WHAT TO PRODUCE
Give back exactly the lines that start at the one containing "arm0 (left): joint" and run to the end of the material, leaving out the pictures.

PROVIDED DATA below:

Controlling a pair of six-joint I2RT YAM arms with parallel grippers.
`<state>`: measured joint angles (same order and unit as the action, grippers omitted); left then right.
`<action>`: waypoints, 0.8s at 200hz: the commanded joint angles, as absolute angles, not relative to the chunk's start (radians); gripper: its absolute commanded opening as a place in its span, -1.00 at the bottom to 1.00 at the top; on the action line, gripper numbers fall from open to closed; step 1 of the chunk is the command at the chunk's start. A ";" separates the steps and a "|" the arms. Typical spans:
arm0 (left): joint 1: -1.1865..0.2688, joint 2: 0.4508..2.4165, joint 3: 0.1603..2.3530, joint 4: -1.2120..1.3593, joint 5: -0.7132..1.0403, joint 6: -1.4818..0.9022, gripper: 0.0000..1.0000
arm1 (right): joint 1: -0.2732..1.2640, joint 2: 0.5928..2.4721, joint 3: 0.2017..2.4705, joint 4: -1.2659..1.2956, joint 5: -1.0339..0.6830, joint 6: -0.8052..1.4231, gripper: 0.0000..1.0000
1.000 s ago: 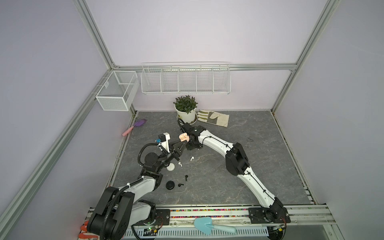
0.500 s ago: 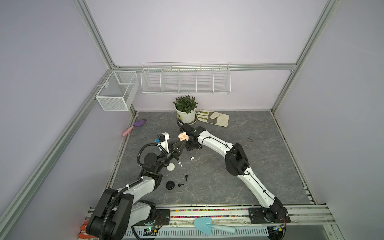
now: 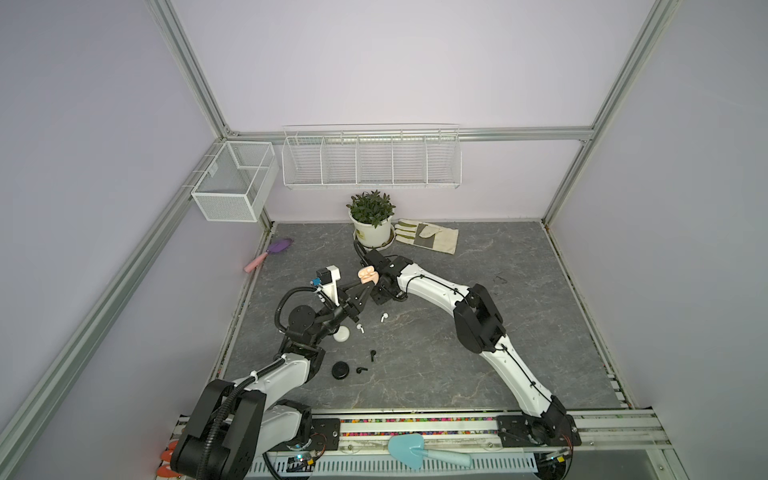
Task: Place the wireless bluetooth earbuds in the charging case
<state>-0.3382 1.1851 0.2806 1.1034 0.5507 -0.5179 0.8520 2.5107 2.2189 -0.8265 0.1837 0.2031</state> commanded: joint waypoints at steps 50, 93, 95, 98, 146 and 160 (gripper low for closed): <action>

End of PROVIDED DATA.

ANSWER BOX
arm0 (left): joint 1: -1.1865..0.2688, joint 2: 0.4508..2.4165, joint 3: 0.1603..2.3530, joint 4: -1.2120..1.3593, joint 5: -0.7132..1.0403, joint 6: -1.4818..0.9022, gripper: 0.0000..1.0000
arm1 (right): joint 1: -0.2732..1.2640, joint 2: 0.5928..2.4721, joint 3: 0.2017..2.4705, joint 4: -1.2659..1.2956, joint 5: -1.0339..0.6830, joint 6: -0.8052..1.4231, gripper: 0.0000..1.0000
1.000 s ago: 
0.500 s ago: 
now: 
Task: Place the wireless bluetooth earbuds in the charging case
<state>-0.3382 1.1851 0.2806 1.1034 0.5507 -0.5179 0.8520 2.5107 2.2189 -0.8265 0.1837 0.2031</state> commanded: joint waypoints at steps 50, 93, 95, 98, 146 and 160 (gripper low for closed): <action>

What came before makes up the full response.